{Edited}
Disclaimer: Masashi Kishimoto
Warning: emo, klise, idenya tiga seribu di pasar, alternateuniverse, alur acakkadul, typos as always, ooc, cold!Naru. Author tukang php janji update.
Don't like - Don't read - Don't judge.
Jadilah pembaca yang bijaksana. Kalau tau engga suka pair, atau konfliknya, dll, yah back saja. Jangan menghakimi saya di review. Okey? *wink*
.
..
.
Hinata Hyuuga masih tertidur dengan pulas di kasurnya yang baru. Kasur empuk berukuran king sized itu sangatlah nyaman, sehingga mimpinya akhir-akhir ini sangat indah.
Ketika ia membuka mata, yang dilihatnya adalah rambut kuning berantakan yang sangat dekat dengan jangkauannya. Dan ketika ia menggulirkan pandangannya ke bawah, yang ia lihat adalah mata teduh berwarna biru safir milik suaminya.
Suami sahnya, Namikaze Naruto.
"Ohayou." sapa suaminya lembut.
"Ohayou." Hinata membalas dengan senyuman, plus suara serak khas baru bangun tidur.
"Nyenyakkah?" Suaminya kembali bertanya, sambil membelai rambut indigo panjang Hinata lembut. Sesekali belaian itu mampir di pipinya, mencubitnya pelan.
Hinata mengangguk. Lalu memejamkan mata menikmati belaian Naruto. Ketika ia membuka mata, Naruto sudah berada beberapa sentimeter di depannya, dan di detik berikutnya ia mengecup kening Hinata lembut.
Hinata tersenyum manis.
"Akan kubuatkan sarapan." Kata Hinata setelah Naruto menjauh darinya. Naruto tersenyum dan mengangguk lalu beranjak dari tempat tidur menuju kamar mandi. Hinata berdiri, sedikit membereskan tempat tidur, menggelung rambut panjangnya, dan mulai berpikir tentang menu sarapan hari ini.
…
Hinata memasak nasi goreng omeletnya sambil bersenandung kecil, menikmati setiap langkah yang harus ia lewati untuk membuatkan makanan enak untuk suaminya.
Ketika hendak mengambil garam, bau mint khas pasta gigi Naruto mendekat, membuat senyum Hinata langsung mengembang lebar.
Tak menghentikan aktivitasnya, wanita berusia 24 tahun tersenyum, "Aku tau kamu ada disitu, Naruto-kun."

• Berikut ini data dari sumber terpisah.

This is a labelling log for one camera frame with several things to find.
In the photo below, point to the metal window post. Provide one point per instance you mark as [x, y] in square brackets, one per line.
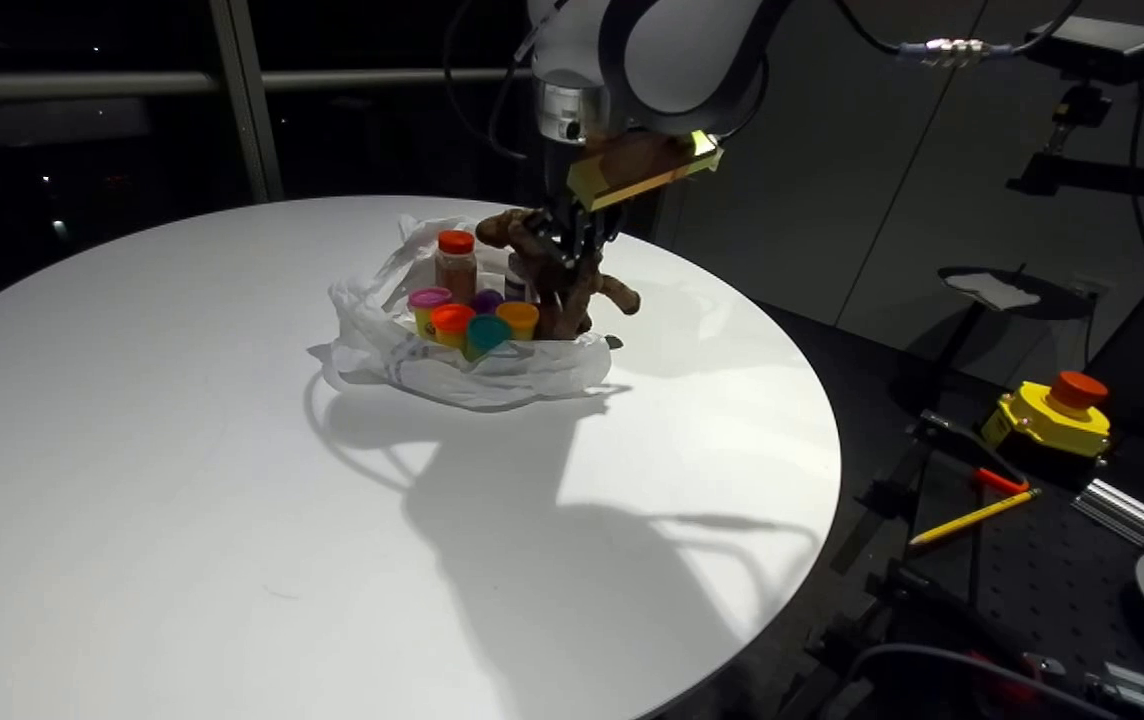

Tangan Naruto yang semula hendak memeluk Hinata dari belakang langsung jatuh di sisi tubuhnya, berdecak kecewa karena ia ketahuan.
"Ah, kamu tidak asyik, Hinata-chan. Seharusnya kalau kamu tahu pun, kamu kan bisa pura-pura tidak tahu." Kata Naruto sambil memasang muka cemberut. Ia menarik salah satu kursi dari meja makan berisi enam orang dan duduk di sana.
Hinata melirik sekilas ke arah muka cemberut suaminya yang menggemaskan. Ia lalu membawa piring yang berisi masakan wangi yang membuat air liur Naruto menetes.
"Nasi gorengmu sudah jadi, Naruto-kun." Katanya, lalu menarik kursi di hadapan Naruto.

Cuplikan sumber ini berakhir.